By Stina Chyn | June 22, 2008

Pop the cork off a bottle of Mike Myers comedy; unscrew the lid from a jar of Bollywood musical logic; open a can of sports-inspirationals; and remove the seal from a bag of pop-cultural references. Dump all of the contents into your favorite stainless steel bowl and stir, stir, stir. When everything is nicely blended, you’ve got a mostly tasty snack called “The Love Guru.” It will curb your craving for laughs and won’t leave you consuming more than is necessary.

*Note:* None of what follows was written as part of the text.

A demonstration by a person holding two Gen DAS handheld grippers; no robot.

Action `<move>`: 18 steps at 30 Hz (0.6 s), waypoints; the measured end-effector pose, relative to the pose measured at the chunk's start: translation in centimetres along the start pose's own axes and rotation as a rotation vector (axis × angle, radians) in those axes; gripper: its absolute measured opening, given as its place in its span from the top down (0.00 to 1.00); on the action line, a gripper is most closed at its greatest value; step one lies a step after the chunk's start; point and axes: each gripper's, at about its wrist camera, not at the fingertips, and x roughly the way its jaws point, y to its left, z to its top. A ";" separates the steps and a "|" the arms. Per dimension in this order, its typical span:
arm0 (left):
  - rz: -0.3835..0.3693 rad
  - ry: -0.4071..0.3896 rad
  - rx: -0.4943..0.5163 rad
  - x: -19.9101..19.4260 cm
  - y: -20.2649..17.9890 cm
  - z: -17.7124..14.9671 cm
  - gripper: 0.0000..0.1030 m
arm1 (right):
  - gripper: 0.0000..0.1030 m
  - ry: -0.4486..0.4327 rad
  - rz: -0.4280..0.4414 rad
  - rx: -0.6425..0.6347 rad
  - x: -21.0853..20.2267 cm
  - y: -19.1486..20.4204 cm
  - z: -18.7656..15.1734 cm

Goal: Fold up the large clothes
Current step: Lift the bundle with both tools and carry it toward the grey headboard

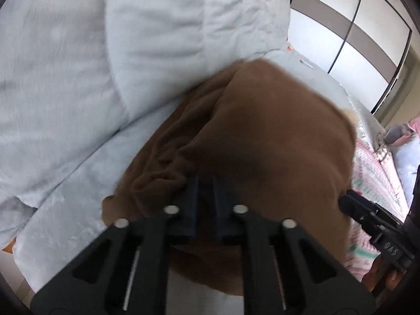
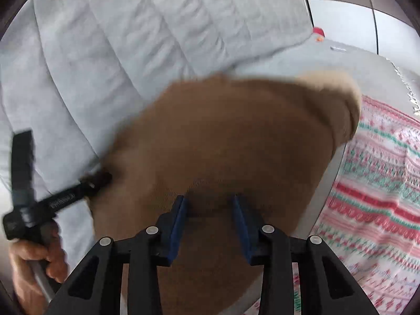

Directed by Marco Schnabel and written by Mike Myers and Graham Gordy, “The Love Guru” is about the Toronto Maple Leafs, a hockey team that desperately wants to win the Stanley Cup. The owner, Jane Bullard (Jessica Alba) hires Guru Pitka (Myers) to advise and help Darren Roanoke (Romany Malco) get his athletic skills back on track. In order for it to happen, Darren has to convince his special lady friend Prudence (Meagan Good) to forgive him for an indiscretion he committed. Without her support, his self-confidence is shot to hell, the Maple Leafs won’t win, and the whole city will continue to hate Jane and the Bullard name for thirty-five years of zero championships.

If the film sounds too much like a sports film for your taste, worry not, my friend. “The Love Guru” utilizes the sports-inspirational as a narrative foundation, but the plot involves more than making sure Toronto beats Jacques ‘Le Coq’ Grande (a mustached Justin Timberlake) and his L.A. Kings teammates. Along with Bollywood-styled sequences, the film also integrates a wealth of puns and other verbal jokes that evoke the character of Austin Powers as well as the myriad observations that Mike Myers, as a comedian, would make on a daily basis.

While “The Love Guru” is not a genre parody, it operates like one in that a handful of the intensely comedic moments require a recognition, if not complete comprehension, of the meaning of an intertextual scene. Using “Mariska Hargitay” (the name) as a greeting is probably not going to be as funny to the movie-goer that doesn’t watch Law & Order: SVU. Anyone that has not seen either “Austin Powers: The Spy Who Shagged Me” or “Austin Powers in Goldmember” can certainly be entertained by Verne Troyer’s acerbic one-liners, but without knowing the link to the character of “Mini-Me,” it would not be as satisfying. Furthermore, if the band Extreme and the song “More Than Words” do not ring any bells, then the brilliance of the sitar-guitar performance that Guru Pitka and his assistant Rajneesh (Manu Narayan) put on may not hit all the way home. The ostensible randomness of it and other intertextual jokes could be enough to get you smiling, and huffing a “ha-ha” every now and again.

To be sure, “The Love Guru” is incredibly funny. Side-splitting laughter only stops when the movie does, so don’t expect it to linger all the way to the parking lot.